As you can see, only ~25% of the dataset can be assigned to just one bin - the other occurrences can’t be confidently assigned to an individual time interval. This is where the other methods for the bin_time function come in handy. They provide the user with different options when assigning occurrences to bins. Instead of the ‘mid’ method, let’s try the ‘majority’ method instead, which places the occurrences in the bin which covers the majority of their potential time range.

# Bin occurrences into chosen time bins
maj_tetrapods <- bin_time(occdf = cp_tetrapods,
                          bins = bins,
                          method = 'majority')

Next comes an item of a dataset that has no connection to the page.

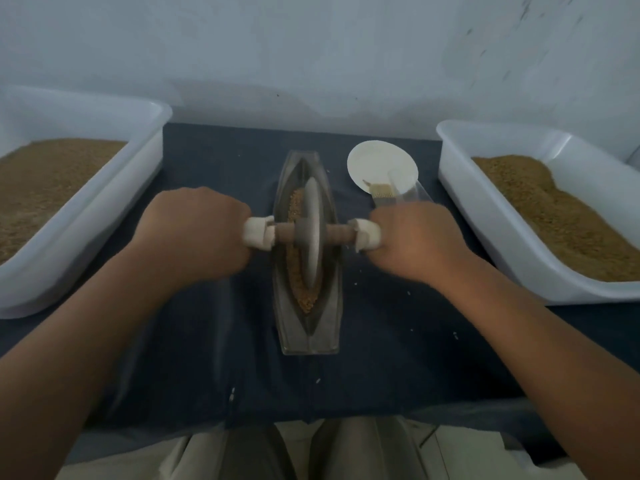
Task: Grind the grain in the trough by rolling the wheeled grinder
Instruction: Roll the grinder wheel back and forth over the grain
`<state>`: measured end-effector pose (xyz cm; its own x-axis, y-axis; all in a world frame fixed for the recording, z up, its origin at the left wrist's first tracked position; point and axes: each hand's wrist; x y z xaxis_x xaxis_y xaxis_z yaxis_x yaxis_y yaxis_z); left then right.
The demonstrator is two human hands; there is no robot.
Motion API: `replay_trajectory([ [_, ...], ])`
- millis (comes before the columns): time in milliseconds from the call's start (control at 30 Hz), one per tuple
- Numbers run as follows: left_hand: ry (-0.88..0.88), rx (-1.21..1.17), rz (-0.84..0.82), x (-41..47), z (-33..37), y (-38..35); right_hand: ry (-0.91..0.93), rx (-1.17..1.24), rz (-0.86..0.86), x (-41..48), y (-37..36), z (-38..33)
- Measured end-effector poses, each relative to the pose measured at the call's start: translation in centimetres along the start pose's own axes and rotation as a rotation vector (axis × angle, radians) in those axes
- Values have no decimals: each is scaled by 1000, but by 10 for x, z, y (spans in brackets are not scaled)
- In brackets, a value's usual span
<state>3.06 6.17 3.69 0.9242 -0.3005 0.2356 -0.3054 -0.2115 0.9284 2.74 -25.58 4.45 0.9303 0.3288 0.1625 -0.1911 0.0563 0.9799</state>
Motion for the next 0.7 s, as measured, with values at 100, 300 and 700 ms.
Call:
replay_trajectory([
  [100,-43,70,49,-7,-1,2,22,53,21,-25,-5,2],
  [300,111,-130,-93,53,0,3,-150,-13,84,46,-16,-1],
  [700,28,-37,15,-17,1,4,37,26,140,-24,-7,0],
])
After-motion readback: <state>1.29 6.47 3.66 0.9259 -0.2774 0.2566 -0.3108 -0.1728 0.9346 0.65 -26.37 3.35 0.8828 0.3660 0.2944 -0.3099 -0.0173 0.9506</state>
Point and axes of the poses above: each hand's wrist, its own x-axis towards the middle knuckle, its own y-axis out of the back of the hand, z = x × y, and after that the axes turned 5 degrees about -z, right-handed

We’d recommend playing around with these different options and seeing how they impact your results!

Next, we’ll also bin our occurrences spatially. We need a couple of functions to do this. Firstly, we need to add palaeocoordinates to our dataset. We can use the palaeorotate function to do this.

# Palaeorotate occurrences
maj_tetrapods <- palaeorotate(occdf = maj_tetrapods, age = "bin_midpoint",
                              method = "point", model = "PALEOMAP")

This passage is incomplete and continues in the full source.